■ EXERCISE: Take the lines from the head of the listing through the one bearing "Could you please outline every instance of the wire?" and copy them exactly, leaving every picture out.

■ SUPPLIED MATERIAL:
__________________________________________________

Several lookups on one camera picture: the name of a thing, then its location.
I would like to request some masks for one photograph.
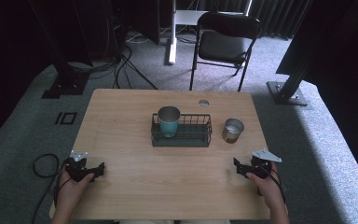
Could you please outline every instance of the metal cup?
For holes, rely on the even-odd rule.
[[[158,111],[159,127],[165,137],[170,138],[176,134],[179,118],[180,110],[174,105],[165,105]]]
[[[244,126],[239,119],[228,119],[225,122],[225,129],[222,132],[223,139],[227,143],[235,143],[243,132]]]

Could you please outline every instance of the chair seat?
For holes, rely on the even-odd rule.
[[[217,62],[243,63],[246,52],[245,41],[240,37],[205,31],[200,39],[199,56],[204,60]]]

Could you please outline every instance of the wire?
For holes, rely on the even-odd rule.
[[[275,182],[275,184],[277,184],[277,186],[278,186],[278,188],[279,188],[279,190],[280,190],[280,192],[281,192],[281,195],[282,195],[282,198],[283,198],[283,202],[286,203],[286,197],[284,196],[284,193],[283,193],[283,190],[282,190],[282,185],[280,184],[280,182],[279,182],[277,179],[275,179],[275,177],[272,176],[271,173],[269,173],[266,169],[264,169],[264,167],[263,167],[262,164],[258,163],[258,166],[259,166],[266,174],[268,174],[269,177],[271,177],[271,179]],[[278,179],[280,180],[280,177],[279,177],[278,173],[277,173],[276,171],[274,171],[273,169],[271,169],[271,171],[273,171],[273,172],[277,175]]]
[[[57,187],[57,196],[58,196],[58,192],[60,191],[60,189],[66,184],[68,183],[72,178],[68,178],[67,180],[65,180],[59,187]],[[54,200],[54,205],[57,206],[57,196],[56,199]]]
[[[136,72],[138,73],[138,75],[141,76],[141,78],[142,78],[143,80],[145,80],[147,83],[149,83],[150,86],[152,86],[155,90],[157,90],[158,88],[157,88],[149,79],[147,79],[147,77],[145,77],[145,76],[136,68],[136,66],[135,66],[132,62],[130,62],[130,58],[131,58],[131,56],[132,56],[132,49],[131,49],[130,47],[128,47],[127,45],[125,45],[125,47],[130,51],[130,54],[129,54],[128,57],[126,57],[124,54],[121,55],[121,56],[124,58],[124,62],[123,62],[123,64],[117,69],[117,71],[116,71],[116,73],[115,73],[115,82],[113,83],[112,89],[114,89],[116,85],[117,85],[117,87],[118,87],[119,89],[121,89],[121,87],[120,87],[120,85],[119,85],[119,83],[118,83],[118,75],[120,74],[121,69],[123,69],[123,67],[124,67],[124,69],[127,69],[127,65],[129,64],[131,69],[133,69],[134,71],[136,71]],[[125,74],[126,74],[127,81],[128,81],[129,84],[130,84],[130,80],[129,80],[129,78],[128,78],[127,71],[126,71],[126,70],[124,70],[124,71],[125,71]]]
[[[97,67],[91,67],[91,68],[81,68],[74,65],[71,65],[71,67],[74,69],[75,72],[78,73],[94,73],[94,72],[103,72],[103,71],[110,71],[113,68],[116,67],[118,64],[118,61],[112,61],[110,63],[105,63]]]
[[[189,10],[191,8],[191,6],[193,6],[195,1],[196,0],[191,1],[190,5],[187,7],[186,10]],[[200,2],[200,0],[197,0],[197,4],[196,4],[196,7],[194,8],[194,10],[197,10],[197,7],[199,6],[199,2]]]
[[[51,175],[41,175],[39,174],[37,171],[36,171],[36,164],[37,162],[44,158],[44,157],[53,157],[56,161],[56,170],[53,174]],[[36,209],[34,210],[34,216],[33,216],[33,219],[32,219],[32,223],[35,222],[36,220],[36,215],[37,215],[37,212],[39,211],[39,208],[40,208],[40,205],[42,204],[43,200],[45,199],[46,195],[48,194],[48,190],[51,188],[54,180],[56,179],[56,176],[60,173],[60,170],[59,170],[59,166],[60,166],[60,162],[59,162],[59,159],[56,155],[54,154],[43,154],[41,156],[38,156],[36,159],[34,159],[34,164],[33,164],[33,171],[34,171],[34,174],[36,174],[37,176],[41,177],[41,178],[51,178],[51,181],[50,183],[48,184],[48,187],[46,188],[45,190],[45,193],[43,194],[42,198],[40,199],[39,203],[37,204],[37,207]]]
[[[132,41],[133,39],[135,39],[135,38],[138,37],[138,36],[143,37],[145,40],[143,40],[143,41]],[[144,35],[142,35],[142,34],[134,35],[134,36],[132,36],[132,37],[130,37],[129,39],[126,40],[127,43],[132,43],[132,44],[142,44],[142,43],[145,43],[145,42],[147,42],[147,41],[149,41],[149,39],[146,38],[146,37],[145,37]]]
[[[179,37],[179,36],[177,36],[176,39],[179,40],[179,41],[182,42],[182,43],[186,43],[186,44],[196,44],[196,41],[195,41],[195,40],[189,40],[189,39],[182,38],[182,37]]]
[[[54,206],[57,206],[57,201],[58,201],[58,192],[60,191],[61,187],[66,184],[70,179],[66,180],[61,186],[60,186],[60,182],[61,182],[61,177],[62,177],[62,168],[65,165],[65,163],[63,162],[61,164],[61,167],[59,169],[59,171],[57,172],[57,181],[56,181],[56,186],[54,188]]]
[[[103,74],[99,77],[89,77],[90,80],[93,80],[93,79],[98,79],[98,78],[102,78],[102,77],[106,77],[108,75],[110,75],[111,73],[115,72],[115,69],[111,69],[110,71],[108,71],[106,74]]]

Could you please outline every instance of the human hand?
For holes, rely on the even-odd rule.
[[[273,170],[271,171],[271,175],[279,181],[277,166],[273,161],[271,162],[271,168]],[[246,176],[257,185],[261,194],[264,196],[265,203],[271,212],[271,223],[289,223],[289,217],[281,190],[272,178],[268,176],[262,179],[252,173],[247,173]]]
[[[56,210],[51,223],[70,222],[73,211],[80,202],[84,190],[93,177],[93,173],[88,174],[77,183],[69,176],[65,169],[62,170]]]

__________________________________________________

■ EXERCISE RESULT:
Several lookups on one camera picture: the name of a thing, then its location.
I would like to request some masks for one photograph.
Could you please outline every instance of the metal cup?
For holes, rely on the even-odd rule.
[[[158,111],[159,127],[165,137],[170,138],[176,134],[179,118],[180,110],[174,105],[165,105]]]
[[[244,126],[239,119],[228,119],[225,122],[225,129],[222,132],[223,139],[227,143],[235,143],[243,132]]]

Could you please outline every instance of the chair seat?
For holes, rely on the even-odd rule.
[[[217,62],[243,63],[246,52],[245,41],[240,37],[205,31],[200,39],[199,56],[204,60]]]

Could you please outline every instance of the wire?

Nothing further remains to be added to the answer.